While there are several contact center solutions on the market offering omnichannel capabilities, cloud and managed solutions, and numerous AI tools providing dynamic, predictive analytics, they aren't meeting the needs of the modern enterprise. Companies need a single solution that does it all—a unified, ultra-agile, secure, omnichannel, cognitive, and end-to-end managed contact center solution.

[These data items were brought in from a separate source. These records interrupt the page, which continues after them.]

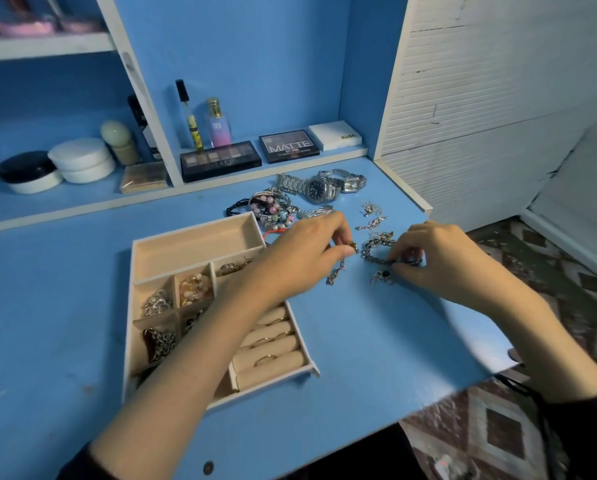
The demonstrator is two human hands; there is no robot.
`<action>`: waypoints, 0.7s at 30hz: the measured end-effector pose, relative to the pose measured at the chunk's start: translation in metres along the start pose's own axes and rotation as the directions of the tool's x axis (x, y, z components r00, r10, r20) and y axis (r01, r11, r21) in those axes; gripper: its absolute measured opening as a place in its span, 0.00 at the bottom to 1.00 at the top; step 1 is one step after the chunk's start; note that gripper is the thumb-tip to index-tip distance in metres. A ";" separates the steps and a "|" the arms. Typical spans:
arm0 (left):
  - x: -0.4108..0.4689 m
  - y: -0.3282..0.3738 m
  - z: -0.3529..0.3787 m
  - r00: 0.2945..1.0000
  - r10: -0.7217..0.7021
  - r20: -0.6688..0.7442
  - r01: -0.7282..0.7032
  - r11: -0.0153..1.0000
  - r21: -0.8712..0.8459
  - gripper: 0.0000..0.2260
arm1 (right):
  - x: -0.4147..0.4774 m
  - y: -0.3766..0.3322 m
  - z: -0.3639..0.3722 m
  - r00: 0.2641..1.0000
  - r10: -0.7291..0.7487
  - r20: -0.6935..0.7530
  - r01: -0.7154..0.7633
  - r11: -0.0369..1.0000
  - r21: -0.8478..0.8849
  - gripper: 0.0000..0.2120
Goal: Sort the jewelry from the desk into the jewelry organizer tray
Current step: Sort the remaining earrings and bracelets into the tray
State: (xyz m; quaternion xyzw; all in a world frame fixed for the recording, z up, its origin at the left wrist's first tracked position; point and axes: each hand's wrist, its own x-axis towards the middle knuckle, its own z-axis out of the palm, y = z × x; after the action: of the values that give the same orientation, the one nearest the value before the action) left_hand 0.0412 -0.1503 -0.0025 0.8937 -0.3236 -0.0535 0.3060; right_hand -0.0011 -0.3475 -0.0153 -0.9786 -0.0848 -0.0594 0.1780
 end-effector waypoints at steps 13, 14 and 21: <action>-0.018 0.008 -0.031 0.957 -0.145 -0.251 0.000 0.866 -0.501 0.03 | 0.018 -0.029 -0.022 0.894 0.183 -0.409 0.001 0.912 0.410 0.01; -0.019 0.007 -0.033 0.955 -0.152 -0.254 0.001 0.860 -0.511 0.03 | 0.018 -0.032 -0.023 0.891 0.186 -0.414 0.018 0.897 0.442 0.01; -0.036 0.005 -0.048 0.942 -0.178 -0.286 -0.015 0.827 -0.562 0.02 | 0.018 -0.059 -0.027 0.929 0.159 -0.334 0.092 0.776 0.624 0.03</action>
State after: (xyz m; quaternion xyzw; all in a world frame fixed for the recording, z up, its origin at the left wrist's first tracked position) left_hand 0.0242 -0.1068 0.0351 0.7751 -0.1997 -0.0101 0.5993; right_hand 0.0032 -0.2998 0.0327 -0.8347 -0.0471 -0.2068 0.5082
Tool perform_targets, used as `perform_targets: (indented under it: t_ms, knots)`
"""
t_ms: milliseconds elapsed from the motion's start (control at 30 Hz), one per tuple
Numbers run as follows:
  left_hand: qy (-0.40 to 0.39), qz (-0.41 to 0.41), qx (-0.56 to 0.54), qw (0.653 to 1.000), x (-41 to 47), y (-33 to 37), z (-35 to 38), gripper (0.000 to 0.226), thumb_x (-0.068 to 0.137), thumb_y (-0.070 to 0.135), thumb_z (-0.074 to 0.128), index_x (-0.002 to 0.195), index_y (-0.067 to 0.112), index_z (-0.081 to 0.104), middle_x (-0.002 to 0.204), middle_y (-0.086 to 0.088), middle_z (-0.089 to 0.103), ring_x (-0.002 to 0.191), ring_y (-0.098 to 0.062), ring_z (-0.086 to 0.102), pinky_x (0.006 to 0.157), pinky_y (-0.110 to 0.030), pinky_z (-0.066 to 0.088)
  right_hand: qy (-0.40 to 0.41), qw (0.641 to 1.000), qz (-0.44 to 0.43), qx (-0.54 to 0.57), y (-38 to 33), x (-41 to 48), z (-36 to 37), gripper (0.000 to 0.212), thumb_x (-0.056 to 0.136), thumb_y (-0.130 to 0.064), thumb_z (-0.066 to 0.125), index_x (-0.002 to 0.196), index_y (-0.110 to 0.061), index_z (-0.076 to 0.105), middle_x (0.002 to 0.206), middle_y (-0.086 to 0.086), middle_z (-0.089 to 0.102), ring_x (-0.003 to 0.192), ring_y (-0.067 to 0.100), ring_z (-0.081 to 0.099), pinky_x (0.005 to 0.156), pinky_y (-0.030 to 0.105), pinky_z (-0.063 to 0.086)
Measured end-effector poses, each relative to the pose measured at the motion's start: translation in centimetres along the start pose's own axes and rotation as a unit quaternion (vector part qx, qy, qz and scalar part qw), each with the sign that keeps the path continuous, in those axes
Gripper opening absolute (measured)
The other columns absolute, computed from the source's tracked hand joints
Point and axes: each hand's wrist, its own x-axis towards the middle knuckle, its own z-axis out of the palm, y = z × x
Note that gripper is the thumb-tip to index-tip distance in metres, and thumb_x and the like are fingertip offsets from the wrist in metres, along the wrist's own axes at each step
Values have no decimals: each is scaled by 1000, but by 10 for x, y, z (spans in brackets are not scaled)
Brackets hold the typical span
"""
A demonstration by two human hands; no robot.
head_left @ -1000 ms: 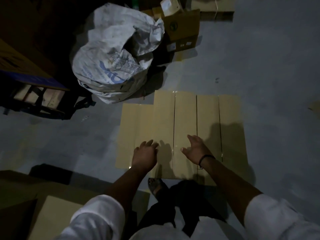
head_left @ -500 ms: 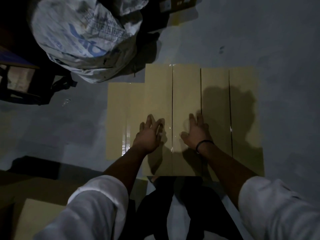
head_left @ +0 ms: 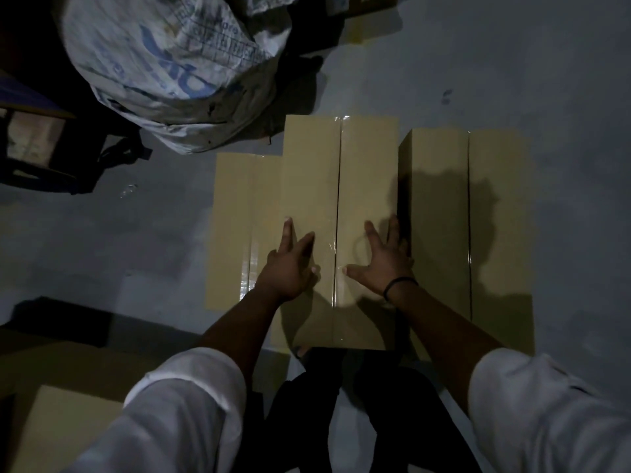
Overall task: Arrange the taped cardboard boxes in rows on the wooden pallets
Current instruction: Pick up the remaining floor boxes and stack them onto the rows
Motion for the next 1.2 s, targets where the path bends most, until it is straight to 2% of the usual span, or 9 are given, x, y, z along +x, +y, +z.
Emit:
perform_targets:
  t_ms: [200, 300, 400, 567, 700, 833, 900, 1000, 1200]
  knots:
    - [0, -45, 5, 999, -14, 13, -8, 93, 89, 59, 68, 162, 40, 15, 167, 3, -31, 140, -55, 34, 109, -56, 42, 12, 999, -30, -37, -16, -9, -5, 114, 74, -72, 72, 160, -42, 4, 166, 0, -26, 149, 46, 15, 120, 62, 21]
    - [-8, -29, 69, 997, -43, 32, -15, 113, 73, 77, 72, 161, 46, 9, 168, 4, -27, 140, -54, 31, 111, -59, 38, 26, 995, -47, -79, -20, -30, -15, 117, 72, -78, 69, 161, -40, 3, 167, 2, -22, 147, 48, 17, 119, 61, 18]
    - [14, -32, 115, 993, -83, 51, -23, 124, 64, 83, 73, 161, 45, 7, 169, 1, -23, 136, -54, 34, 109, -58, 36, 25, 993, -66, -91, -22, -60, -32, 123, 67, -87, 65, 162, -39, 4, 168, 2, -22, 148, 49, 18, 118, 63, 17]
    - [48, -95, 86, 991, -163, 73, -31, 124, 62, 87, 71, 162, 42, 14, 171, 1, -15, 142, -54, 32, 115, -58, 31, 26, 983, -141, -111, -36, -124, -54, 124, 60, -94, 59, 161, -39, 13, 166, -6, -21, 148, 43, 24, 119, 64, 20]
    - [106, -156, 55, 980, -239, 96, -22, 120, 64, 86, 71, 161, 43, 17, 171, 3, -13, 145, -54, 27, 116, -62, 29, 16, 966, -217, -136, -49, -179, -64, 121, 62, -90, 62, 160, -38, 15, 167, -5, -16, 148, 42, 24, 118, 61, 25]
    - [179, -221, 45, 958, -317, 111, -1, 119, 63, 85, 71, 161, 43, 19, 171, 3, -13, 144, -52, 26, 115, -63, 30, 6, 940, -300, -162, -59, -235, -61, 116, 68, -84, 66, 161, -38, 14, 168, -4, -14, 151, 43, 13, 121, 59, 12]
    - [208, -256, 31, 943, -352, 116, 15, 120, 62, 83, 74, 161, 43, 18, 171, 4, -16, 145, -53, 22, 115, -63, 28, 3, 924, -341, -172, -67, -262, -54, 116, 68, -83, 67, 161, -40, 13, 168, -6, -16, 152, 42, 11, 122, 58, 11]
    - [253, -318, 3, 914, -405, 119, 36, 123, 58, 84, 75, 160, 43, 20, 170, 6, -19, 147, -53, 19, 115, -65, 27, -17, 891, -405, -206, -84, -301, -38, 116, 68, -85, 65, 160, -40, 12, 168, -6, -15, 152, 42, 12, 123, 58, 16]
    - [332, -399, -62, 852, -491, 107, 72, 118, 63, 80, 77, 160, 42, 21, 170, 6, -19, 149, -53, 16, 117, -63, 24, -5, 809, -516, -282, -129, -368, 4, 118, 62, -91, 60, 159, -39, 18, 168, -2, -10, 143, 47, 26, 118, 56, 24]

Pioneers with proven market leadership are heralding cloud-based, AI-enabled contact centers that offer predictive analytics-based routing, leverage data across multiple systems, and apply predictive analytics to dynamically predict every customer's needs and map them to the agent best suited to address those needs. In these most advanced contact center environments, humans and AI work hand in hand. AI targets specific customer requests while simultaneously acting as an assistant to live agents, helping them optimize tasks and mine multiple data sources using live call transcripts. Gartner reports that 35 percent of contact center and support operations will integrate virtual customer assistants or chatbots across engagement channels this year.

Effortless engagement is crucial, not just between an agent and a customer, but also between departments and lines of business. Your contact center platform needs to enable seamless collaboration both internally and externally across multiple devices to allow your company to truly elevate the customer service you provide.

The call to action for companies is clear: Go digital or lose your market advantage. While upgrading legacy contact center infrastructure and incorporating digital tools might entail immediate costs, it will guarantee a tangible and appreciating ROI in the long term. The new frontier for enterprises is to develop an ultra-agile, high-performing contact center strategy and start using CX for competitive advantage.


Ankush Gangwani is director of business collaboration at Tata Communications.